Every click, payment, search, review, and order generates data. As the platform grows, the amount of data becomes extremely large and complex. Data engineering helps ensure this data can be processed efficiently and used effectively.

In this article, we will explore important foundational concepts in data engineering using this e-commerce platform example.


1. BATCH VS STREAMING INGESTION

Data ingestion is the process of collecting data from different sources and moving it into a storage or processing system.

There are two main ways data is ingested:

  • Batch ingestion
  • Streaming ingestion

Batch Ingestion

Batch ingestion processes data in groups after a certain period of time.

In an e-commerce platform, not all tasks require immediate processing. Some reports and operations are performed periodically.

Examples include:

  • Daily sales reports
  • Weekly inventory reports
  • Monthly revenue summaries
  • End-of-day analytics

Suppose the company wants to calculate the total sales made during the day. Instead of calculating every transaction individually in real time, the system may collect all transactions throughout the day and process them together at midnight.

This is batch ingestion because the data is processed in batches after a certain interval.

Advantages of Batch Ingestion

  • Easier to manage
  • Efficient for historical data processing
  • Lower infrastructure costs
  • Suitable for scheduled analytics

Limitations of Batch Ingestion

  • Delayed updates
  • Not suitable for real-time monitoring
  • Errors may only be detected later

Streaming Ingestion

Streaming ingestion processes data continuously as it is generated.

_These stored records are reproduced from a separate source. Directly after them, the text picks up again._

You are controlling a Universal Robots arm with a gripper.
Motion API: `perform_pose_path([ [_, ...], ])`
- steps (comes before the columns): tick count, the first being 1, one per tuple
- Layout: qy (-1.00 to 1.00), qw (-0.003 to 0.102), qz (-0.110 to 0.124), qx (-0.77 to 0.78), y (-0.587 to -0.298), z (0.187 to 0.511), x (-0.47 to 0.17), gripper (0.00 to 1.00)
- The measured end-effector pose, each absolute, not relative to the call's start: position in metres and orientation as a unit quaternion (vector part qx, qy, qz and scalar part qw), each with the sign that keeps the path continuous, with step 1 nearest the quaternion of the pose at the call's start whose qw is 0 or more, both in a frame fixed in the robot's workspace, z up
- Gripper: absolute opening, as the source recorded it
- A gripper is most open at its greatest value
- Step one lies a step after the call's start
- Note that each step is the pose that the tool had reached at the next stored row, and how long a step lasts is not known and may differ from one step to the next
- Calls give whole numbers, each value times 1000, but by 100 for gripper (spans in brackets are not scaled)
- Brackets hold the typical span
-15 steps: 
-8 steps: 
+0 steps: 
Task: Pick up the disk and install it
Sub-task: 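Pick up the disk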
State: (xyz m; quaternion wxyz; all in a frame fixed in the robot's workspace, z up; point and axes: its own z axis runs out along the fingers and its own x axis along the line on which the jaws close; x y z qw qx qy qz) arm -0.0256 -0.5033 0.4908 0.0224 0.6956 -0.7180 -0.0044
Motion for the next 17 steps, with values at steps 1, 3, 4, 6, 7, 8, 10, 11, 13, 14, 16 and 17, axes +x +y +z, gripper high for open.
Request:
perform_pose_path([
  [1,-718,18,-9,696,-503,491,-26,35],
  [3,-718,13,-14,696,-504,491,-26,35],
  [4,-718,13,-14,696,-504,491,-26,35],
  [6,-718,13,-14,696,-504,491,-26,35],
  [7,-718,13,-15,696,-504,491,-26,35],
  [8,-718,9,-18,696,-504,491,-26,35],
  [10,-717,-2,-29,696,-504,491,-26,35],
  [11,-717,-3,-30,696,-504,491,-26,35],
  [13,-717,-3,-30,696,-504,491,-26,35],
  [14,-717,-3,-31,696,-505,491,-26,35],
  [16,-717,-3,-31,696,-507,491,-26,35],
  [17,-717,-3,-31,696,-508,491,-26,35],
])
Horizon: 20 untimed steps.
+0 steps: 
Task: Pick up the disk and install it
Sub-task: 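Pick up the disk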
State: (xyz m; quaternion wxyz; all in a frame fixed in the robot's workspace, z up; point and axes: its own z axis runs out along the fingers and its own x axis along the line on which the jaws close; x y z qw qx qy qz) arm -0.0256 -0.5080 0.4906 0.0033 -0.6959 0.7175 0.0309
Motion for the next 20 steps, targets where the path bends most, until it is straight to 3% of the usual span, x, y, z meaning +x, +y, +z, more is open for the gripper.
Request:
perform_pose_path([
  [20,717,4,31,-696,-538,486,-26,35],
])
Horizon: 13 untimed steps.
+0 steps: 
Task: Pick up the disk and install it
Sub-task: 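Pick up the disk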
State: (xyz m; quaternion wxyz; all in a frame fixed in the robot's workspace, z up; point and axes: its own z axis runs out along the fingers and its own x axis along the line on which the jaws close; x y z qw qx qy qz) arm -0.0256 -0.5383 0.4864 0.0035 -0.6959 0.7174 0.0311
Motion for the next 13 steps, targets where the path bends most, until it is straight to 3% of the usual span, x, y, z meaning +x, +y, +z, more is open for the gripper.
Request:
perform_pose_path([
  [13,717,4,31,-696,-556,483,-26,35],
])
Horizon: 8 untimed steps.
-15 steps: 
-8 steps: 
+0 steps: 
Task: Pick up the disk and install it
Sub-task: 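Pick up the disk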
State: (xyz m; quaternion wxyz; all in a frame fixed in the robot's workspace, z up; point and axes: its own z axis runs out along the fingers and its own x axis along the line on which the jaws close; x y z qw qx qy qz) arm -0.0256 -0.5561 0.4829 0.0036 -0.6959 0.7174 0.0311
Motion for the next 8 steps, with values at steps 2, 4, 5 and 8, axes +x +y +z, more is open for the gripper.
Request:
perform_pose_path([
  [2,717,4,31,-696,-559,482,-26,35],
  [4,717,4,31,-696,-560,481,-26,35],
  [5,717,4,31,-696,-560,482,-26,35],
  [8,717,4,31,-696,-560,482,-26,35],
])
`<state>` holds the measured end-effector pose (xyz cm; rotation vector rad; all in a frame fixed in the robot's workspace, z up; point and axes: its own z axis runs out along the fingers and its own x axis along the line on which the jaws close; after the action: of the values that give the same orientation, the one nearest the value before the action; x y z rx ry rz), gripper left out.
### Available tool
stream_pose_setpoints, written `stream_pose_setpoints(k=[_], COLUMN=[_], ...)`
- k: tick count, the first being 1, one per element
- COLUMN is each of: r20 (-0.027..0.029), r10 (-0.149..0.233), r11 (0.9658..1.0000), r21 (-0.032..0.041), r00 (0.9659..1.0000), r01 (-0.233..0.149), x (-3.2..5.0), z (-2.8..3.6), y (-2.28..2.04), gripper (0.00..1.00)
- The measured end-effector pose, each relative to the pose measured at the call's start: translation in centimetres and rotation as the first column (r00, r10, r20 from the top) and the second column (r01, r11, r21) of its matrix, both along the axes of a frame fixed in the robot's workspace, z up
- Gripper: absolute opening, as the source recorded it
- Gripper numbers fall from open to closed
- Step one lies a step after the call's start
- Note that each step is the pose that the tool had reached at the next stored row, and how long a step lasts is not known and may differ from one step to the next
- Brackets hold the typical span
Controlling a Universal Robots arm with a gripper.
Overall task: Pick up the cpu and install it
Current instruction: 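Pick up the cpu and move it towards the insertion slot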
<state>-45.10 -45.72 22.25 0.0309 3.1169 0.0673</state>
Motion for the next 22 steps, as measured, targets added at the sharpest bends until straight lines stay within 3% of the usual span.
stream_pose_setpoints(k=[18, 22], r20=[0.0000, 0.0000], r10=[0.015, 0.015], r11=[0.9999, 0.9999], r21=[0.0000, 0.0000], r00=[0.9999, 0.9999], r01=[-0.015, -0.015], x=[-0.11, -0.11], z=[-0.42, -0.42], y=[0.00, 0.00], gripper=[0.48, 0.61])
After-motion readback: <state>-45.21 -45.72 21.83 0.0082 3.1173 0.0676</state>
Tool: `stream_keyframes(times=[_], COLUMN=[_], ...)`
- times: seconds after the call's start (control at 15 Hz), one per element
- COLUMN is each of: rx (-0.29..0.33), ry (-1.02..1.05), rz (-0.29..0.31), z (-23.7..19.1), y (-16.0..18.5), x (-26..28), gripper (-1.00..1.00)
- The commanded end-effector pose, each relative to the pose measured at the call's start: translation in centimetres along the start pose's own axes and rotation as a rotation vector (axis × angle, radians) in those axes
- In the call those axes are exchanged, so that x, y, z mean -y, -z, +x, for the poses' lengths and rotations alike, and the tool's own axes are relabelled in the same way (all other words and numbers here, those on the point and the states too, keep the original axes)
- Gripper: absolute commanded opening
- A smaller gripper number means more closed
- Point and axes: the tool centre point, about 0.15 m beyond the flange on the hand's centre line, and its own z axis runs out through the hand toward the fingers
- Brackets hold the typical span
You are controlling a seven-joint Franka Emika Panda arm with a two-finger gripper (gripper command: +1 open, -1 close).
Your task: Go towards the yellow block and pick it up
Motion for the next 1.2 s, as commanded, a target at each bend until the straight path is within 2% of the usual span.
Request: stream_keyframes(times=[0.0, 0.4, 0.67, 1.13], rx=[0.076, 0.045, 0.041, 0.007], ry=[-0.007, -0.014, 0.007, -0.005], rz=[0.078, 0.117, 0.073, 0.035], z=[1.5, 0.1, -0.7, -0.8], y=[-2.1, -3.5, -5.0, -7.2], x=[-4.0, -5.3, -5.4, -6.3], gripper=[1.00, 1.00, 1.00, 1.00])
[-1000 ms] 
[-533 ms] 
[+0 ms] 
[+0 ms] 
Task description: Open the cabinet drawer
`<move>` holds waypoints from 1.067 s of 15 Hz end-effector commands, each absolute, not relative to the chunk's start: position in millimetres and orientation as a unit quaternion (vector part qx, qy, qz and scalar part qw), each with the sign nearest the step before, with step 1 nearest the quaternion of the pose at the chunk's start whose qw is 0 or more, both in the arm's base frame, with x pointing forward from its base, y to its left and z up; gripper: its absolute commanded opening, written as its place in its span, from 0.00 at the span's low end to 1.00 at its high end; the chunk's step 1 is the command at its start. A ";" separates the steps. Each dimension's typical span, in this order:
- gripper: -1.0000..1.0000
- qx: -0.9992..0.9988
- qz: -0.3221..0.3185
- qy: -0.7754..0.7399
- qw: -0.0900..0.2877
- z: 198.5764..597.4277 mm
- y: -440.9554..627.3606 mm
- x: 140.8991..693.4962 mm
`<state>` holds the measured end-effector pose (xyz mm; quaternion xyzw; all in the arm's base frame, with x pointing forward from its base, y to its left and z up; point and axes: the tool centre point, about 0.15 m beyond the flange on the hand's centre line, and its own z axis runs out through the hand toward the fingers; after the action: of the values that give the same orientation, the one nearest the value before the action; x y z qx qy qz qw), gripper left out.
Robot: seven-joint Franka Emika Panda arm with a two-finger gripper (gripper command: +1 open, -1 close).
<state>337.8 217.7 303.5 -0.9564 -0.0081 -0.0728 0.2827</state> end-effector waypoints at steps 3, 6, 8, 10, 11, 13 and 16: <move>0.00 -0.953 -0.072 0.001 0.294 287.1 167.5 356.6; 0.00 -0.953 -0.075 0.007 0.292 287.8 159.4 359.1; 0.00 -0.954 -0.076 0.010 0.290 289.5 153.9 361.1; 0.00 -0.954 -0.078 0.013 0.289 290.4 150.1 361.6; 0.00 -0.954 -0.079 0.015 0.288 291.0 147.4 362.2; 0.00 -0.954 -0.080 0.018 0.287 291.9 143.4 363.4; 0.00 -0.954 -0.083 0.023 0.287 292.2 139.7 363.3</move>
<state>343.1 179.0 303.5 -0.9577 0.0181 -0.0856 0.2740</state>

In an e-commerce system, many activities need immediate processing.

For example:

  • Customers should instantly receive order confirmations
  • Inventory should update immediately after purchases
  • Fraudulent transactions should be detected quickly
  • Delivery tracking should update in real time

Suppose a customer buys the last item in stock. The inventory system must update immediately so other customers do not purchase unavailable products.

This requires streaming ingestion.

Streaming systems continuously process incoming events as they happen.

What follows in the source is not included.